In certain models, there have begun including social deprivation and area deprivation index data. However, these models include the data at a local level but data at the individual level is hard to gather.

How do HCC codes are determined at CMS
source:physicianspractice.com

Z codes

Collecting individual data is hard, but that doesn’t mean it can’t be collected. Individual data is leveled under Z codes. Z codes are designed as the ICD-10-CM diagnosis codes. These codes measure the factors that influence a patient’s health. For example, the subset of Z codes (Z55-Z65) is applied to potentially measure the factors affecting the patient’s health in psychological and socioeconomic circumstances. However, the relation of Z codes with the risk adjustment factors is yet to be discovered. This is because Z codes are connected to ICD-10-CM but they are not directly associated with the HCC value-based payment model.

On the flip side, some payers require the practices to cater to Z codes. The following are some of the Z code categories that define the social determinants affecting patient health.

  • Z56 – Problems related to employment and unemployment
  • Z55 – Problems related to education and literacy
  • Z57 – Occupational exposure to risk factors
  • Z59 – Problems related to housing and economic circumstances
  • Z58 – Problems related to the physical environment
  • Z62 – Problems related to upbringing
  • Z60 – Problems related to the social environment
  • Z63 – Other problems related to a primary support group, including family circumstances
  • Z62 – Problems related to upbringing
  • Z64 – Problems related to certain psychosocial circumstances
  • Z63 – Other problems related to a primary support group, including family circumstances
  • Z65 – Problems related to other psychosocial circumstances

However, these codes from Z55 to Z65 ranges cannot be utilized as the primary health diagnosis for a patient. This is because they depend on self-reported data. Authenticity cannot be defied unless severe changes have occurred due to such conditions. However, the issues and conditions must be reported in the medical records and data history by the clinician or physician.

How can coders effectively manage HCC coding?

HCC codes are used to comply with the CMS guidelines and they aim to provide accurate codes that identify patients’ health conditions so accurate reimbursements can be received.
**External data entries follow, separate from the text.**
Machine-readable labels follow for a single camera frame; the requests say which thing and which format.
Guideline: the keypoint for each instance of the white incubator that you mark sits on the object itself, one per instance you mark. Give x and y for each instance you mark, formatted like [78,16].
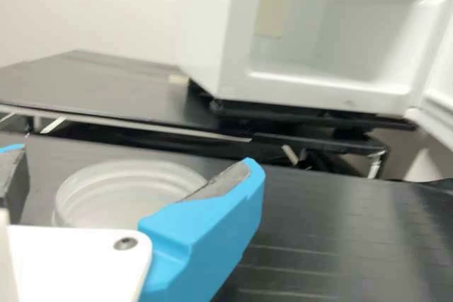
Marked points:
[318,51]

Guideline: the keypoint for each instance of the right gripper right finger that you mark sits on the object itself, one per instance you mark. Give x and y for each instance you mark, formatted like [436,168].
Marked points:
[209,231]

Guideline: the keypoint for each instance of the petri dish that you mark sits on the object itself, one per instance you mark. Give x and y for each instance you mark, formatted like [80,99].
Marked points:
[120,192]

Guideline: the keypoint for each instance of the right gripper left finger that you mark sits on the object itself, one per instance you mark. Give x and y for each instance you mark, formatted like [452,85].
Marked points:
[12,174]

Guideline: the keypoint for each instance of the black tray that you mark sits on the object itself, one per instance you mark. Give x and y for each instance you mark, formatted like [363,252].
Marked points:
[318,118]

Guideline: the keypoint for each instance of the black platform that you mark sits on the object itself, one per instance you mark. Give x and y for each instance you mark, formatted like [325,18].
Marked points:
[336,238]
[106,86]
To meet this goal, coders have a great responsibility to take on.  They need to be updated with the advancements and upgrades that are introduced by the HCC and CMS platforms at the federal and state levels.

Since the main burden of RAF scoring is at the provider’s end, this is why coders must have appropriate knowledge of codes used for diagnosis and the related issues so all the services rendered for the said diagnosis can be covered. With codes, coders need to report complete clinical documentation in order to receive regular reimbursements.

The Bottom Line

Before there were any risk adjustment factors in healthcare industries, the reimbursements relied on demographic factors solely. This is one of the reasons that HCC coding is assumed to be a great equalizer and an innovative creation for effective revenue management.

Besides, demographic factors do influence the RAF scores in HCC coding so the cost to the patient’s health can also vary. However, through HCC coding, risk adjustment factors can be evenly calculated at an equal scale.

Also, HCC coding opens up never-ending opportunities for coders and healthcare providers equally for efficient approvals of reimbursements, which is eventually profitable for your overall practice.